--- START ---
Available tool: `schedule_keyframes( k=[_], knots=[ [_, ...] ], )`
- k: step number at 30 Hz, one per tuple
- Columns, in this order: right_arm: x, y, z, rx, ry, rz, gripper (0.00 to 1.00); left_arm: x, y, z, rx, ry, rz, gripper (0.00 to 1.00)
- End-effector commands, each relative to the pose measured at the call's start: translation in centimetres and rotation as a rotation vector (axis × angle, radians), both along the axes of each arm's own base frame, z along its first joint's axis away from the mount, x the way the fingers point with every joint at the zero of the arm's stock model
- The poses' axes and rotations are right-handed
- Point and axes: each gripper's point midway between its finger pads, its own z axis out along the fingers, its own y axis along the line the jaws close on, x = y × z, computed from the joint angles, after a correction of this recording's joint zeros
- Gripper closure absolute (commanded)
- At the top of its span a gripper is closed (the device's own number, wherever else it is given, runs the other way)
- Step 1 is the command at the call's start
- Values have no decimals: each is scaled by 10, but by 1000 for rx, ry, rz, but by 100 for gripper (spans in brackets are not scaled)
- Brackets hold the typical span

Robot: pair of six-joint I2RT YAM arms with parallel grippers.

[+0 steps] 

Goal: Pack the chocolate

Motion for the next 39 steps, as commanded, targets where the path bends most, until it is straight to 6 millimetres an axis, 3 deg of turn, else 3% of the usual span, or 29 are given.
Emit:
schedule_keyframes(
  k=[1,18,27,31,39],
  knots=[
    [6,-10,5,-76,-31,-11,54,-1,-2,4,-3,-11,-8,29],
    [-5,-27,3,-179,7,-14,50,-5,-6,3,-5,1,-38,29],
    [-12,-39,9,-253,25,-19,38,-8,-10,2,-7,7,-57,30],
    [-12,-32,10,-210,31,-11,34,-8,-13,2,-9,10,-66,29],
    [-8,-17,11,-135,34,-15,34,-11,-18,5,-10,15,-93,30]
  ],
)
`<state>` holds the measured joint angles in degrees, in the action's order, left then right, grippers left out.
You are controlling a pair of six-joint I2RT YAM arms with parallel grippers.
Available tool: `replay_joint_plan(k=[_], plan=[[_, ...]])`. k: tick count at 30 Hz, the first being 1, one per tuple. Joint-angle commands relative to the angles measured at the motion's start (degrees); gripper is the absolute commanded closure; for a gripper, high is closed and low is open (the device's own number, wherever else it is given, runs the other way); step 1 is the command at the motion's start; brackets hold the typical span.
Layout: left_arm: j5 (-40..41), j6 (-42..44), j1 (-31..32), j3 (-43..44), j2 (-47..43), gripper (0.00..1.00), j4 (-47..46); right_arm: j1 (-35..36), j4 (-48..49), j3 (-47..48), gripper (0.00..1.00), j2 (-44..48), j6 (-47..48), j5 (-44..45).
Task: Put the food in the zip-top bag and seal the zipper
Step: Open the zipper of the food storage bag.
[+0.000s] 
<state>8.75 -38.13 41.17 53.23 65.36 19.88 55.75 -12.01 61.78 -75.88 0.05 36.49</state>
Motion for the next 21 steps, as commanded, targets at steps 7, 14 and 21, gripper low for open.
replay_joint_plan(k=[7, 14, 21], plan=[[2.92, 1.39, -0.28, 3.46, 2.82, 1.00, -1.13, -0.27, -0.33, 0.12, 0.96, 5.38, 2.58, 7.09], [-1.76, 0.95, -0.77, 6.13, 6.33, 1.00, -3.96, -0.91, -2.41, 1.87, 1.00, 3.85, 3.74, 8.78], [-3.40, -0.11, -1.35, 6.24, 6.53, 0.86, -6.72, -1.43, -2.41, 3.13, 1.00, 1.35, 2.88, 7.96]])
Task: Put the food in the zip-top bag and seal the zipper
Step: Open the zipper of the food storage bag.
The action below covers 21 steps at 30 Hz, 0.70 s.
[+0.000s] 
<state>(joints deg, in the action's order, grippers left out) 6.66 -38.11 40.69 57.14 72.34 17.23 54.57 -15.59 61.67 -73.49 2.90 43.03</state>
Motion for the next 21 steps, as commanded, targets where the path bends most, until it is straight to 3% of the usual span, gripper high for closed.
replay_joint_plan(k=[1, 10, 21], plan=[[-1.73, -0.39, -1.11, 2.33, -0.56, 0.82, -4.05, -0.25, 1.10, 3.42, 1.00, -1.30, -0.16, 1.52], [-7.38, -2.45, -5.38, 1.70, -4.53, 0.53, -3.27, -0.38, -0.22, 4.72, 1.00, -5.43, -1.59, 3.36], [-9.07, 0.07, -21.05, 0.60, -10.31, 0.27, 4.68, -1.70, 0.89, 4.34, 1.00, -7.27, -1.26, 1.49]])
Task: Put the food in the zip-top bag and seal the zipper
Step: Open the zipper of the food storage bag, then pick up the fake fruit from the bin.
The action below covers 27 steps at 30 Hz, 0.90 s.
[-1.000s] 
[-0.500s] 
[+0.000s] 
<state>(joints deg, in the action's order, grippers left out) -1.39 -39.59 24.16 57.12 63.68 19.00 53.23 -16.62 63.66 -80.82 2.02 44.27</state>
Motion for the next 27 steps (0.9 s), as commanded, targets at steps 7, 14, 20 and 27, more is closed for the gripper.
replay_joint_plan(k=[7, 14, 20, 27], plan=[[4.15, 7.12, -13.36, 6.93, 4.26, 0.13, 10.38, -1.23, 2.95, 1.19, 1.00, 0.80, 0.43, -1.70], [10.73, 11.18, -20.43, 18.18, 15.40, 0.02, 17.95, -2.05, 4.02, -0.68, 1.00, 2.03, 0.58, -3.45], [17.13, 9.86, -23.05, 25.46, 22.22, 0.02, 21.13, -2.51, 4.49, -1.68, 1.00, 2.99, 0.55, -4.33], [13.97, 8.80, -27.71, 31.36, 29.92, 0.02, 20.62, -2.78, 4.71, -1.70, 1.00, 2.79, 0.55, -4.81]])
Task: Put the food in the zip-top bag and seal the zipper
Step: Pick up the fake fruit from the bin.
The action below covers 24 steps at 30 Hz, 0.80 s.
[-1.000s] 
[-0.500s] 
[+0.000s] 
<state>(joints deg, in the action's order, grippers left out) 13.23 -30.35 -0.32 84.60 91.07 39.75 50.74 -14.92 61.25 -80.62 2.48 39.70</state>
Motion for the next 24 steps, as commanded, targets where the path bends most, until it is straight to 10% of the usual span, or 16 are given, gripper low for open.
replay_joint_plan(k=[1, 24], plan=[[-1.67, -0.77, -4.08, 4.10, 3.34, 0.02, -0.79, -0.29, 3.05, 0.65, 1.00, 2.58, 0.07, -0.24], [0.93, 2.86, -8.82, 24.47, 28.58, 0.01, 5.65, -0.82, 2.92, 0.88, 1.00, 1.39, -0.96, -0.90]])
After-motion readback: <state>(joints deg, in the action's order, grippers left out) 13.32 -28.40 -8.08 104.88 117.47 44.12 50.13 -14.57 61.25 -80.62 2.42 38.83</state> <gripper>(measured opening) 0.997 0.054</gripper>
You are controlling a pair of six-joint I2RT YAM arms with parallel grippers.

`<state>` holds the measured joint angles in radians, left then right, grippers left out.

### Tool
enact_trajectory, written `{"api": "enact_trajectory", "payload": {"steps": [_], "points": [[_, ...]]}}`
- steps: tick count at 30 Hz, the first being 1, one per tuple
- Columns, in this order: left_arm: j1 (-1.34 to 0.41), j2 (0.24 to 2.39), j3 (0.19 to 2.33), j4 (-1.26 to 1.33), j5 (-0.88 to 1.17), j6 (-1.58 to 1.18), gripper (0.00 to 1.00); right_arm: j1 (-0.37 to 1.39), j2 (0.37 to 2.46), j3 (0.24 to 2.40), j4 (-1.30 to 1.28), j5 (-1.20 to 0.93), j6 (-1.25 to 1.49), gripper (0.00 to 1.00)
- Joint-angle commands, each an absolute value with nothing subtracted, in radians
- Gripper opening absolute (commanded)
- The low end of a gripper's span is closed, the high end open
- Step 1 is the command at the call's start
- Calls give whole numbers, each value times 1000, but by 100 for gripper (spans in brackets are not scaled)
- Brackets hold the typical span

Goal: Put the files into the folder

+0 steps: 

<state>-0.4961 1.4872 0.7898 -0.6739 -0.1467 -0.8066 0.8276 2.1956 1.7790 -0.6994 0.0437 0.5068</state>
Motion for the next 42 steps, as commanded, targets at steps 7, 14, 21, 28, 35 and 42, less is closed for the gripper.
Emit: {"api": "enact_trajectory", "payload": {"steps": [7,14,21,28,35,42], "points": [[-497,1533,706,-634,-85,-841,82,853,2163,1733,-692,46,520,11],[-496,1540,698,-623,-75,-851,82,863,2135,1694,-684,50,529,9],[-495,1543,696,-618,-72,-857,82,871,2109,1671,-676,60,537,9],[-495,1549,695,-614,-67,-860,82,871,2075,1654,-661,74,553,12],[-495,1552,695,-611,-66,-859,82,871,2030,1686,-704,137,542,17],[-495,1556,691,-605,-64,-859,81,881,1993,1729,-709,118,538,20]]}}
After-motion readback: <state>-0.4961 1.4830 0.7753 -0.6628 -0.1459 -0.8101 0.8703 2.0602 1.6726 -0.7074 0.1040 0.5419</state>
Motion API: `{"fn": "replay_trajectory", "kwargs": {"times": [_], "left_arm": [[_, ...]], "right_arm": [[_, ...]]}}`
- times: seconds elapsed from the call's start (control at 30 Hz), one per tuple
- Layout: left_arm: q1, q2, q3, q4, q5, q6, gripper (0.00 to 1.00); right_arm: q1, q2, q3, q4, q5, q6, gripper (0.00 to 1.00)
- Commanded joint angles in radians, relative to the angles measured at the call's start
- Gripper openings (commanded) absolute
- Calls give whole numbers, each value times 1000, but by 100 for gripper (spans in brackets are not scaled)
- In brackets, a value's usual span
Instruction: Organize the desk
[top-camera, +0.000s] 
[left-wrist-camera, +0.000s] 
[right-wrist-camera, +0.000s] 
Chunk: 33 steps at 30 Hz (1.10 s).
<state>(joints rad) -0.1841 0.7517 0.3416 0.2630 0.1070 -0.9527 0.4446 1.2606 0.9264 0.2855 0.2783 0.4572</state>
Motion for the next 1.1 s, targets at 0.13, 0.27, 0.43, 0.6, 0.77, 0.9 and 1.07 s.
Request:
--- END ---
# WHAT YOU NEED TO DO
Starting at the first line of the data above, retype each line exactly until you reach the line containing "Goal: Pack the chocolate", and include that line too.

# ANSWER SECTION
Available tool: `schedule_keyframes( k=[_], knots=[ [_, ...] ], )`
- k: step number at 30 Hz, one per tuple
- Columns, in this order: right_arm: x, y, z, rx, ry, rz, gripper (0.00 to 1.00); left_arm: x, y, z, rx, ry, rz, gripper (0.00 to 1.00)
- End-effector commands, each relative to the pose measured at the call's start: translation in centimetres and rotation as a rotation vector (axis × angle, radians), both along the axes of each arm's own base frame, z along its first joint's axis away from the mount, x the way the fingers point with every joint at the zero of the arm's stock model
- The poses' axes and rotations are right-handed
- Point and axes: each gripper's point midway between its finger pads, its own z axis out along the fingers, its own y axis along the line the jaws close on, x = y × z, computed from the joint angles, after a correction of this recording's joint zeros
- Gripper closure absolute (commanded)
- At the top of its span a gripper is closed (the device's own number, wherever else it is given, runs the other way)
- Step 1 is the command at the call's start
- Values have no decimals: each is scaled by 10, but by 1000 for rx, ry, rz, but by 100 for gripper (spans in brackets are not scaled)
- Brackets hold the typical span

Robot: pair of six-joint I2RT YAM arms with parallel grippers.

[+0 steps] 

Goal: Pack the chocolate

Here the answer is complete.